A significant majority of Israelis want Netanyahu to accept a US-backed deal that could see them released in exchange for a ceasefire with Hamas and the release of Palestinian prisoners. Netanyahu has refused, saying it would leave Hamas intact.

Yocheved electrified the nation with an impromptu and unfiltered press conference the day of her release, just 16 days after being taken captive, but divided opinion with the handshake she offered to a masked Hamas militant at the moment she was being handed over to the International Committee of the Red Cross. Her husband, frail and elderly, remains in captivity, and it isn’t clear if he is still alive.

Sharone Lifschitz
Sharone Lifschitz’s elderly parents were kidnapped by Hamas. While her mother Yocheved was released, the fate of her father is unknown © Natalie Thomas/Reuters
A masked Hamas militant next to Yocheved Lifschitz and Nurit Cooper
Yocheved Lifschitz, left, with fellow hostage Nurit Cooper, was criticised for shaking hands with her Hamas captor as they were released on October 23 © Eyepress/Reuters

Now, Sharone says, the fate of her father and the other hostages has become so politicised that they are sometimes seen as the reason why Israel can’t achieve the “total victory” that Netanyahu keeps promising the country. The families of the hostages overwhelmingly favour a ceasefire, arguing that the political and military cost of that truce is Netanyahu’s and the army’s responsibility for their failures on October 7. Netanyahu’s far-right coalition allies describe that as surrender, and have threatened to bring down his government if he agrees.

“Now you have people whose children are soldiers in Gaza and they are thinking their children cannot fight freely because of the hostages,” Sharone says. She worries that in the “bottom of their heart, they just wish the hostages were not there any more”.

In many ways, she wonders if the sympathy from non-Israelis for her father, so frail and in captivity for so long, is tempered by people’s opinions of Israel itself. “It’s a complicated [issue] — people conflate the hostages with the government,” she says. “Israel in the world is a bit like the hostages — a lot of people would just rather wish it wasn’t there.”

Korngold, Tal’s father, says that while they await a possible deal over the hostages, he knows he “must keep the family afloat”. They are not only dealing with the continued absence of his son: three members of the extended family were also killed on October 7 in the kibbutz.
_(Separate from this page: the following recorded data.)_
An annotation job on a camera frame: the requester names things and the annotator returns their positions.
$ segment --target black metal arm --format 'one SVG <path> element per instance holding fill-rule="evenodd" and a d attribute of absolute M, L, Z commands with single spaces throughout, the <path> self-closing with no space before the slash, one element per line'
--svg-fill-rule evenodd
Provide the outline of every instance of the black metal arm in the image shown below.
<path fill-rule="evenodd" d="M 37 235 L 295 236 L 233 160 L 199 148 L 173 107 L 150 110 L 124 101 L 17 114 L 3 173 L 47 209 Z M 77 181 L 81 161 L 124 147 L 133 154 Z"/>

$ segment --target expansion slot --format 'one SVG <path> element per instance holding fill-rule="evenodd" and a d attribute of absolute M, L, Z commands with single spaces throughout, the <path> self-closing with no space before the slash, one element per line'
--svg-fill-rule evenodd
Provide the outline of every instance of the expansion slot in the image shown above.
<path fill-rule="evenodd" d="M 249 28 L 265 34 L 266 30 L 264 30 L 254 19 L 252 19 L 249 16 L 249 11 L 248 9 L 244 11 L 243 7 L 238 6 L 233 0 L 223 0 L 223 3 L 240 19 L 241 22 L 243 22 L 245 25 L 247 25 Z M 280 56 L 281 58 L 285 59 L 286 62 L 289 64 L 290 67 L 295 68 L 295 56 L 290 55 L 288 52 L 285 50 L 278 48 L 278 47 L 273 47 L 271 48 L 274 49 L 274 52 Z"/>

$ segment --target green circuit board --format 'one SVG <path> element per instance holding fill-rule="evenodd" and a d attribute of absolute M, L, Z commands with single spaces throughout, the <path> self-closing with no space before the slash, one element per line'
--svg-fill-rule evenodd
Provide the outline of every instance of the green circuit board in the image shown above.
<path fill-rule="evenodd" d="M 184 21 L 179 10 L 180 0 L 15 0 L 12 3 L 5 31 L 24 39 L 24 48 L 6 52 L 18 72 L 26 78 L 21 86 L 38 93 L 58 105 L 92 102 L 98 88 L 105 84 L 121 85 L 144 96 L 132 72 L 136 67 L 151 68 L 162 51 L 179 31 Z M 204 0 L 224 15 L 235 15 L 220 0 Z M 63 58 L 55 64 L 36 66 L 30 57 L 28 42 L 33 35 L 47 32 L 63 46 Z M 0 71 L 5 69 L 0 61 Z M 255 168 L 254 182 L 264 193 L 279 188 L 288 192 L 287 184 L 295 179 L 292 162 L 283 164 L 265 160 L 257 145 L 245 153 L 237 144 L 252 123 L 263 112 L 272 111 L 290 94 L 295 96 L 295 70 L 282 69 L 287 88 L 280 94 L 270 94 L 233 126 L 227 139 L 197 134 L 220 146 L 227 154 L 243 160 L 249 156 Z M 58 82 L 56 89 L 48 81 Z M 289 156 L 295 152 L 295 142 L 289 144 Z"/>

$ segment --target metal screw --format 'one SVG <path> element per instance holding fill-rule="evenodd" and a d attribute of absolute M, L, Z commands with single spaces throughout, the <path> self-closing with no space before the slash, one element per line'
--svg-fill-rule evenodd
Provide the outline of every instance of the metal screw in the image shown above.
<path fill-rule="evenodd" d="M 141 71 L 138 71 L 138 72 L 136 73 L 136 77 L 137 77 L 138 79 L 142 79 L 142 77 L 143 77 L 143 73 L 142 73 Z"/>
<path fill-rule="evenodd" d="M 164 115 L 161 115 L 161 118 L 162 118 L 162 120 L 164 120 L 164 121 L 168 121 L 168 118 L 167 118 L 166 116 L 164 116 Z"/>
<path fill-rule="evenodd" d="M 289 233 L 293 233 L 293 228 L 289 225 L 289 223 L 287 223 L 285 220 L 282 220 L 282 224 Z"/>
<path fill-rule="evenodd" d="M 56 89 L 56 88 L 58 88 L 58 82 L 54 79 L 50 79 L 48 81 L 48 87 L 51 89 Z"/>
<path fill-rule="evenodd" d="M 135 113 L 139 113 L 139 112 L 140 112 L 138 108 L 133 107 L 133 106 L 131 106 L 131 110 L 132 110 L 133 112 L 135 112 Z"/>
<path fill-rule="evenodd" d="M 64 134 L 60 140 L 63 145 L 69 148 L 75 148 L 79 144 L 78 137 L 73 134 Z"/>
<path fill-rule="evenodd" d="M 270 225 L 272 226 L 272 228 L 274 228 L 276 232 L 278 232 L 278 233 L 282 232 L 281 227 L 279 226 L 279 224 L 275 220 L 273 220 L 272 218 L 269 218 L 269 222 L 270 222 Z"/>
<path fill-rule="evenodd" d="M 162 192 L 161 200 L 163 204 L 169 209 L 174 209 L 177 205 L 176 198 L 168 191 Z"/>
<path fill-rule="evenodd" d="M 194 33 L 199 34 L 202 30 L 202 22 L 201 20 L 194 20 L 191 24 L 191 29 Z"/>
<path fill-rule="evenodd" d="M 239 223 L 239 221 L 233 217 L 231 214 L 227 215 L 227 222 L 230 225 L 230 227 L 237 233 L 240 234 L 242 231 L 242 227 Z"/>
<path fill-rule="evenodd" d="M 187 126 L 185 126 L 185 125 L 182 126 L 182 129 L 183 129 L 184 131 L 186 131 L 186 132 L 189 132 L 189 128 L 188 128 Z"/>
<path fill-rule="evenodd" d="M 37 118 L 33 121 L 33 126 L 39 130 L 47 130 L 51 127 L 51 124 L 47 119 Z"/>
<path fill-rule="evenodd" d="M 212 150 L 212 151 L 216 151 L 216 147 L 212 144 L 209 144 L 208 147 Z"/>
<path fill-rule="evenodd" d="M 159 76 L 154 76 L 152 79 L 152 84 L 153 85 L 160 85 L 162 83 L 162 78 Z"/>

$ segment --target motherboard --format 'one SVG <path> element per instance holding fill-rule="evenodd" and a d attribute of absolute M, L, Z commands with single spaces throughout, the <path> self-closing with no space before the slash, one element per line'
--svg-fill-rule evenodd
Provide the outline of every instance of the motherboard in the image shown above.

Korngold’s grandchildren are still haunted by memories from their captivity where they were held for 50 days with little food, guarded by armed men, and forbidden to speak, lest their Hebrew give them away as Israeli captives to collaborators who could have sold their location to the Israeli army.

“The children saw everything that happened,” he says — including the dead bodies of neighbours and friends. “The situation is actually very bad now, worse than at the beginning . . . They talk about their father. They know exactly where he is.”

Without him, says Korngold, “it’s very difficult to help them to recover.”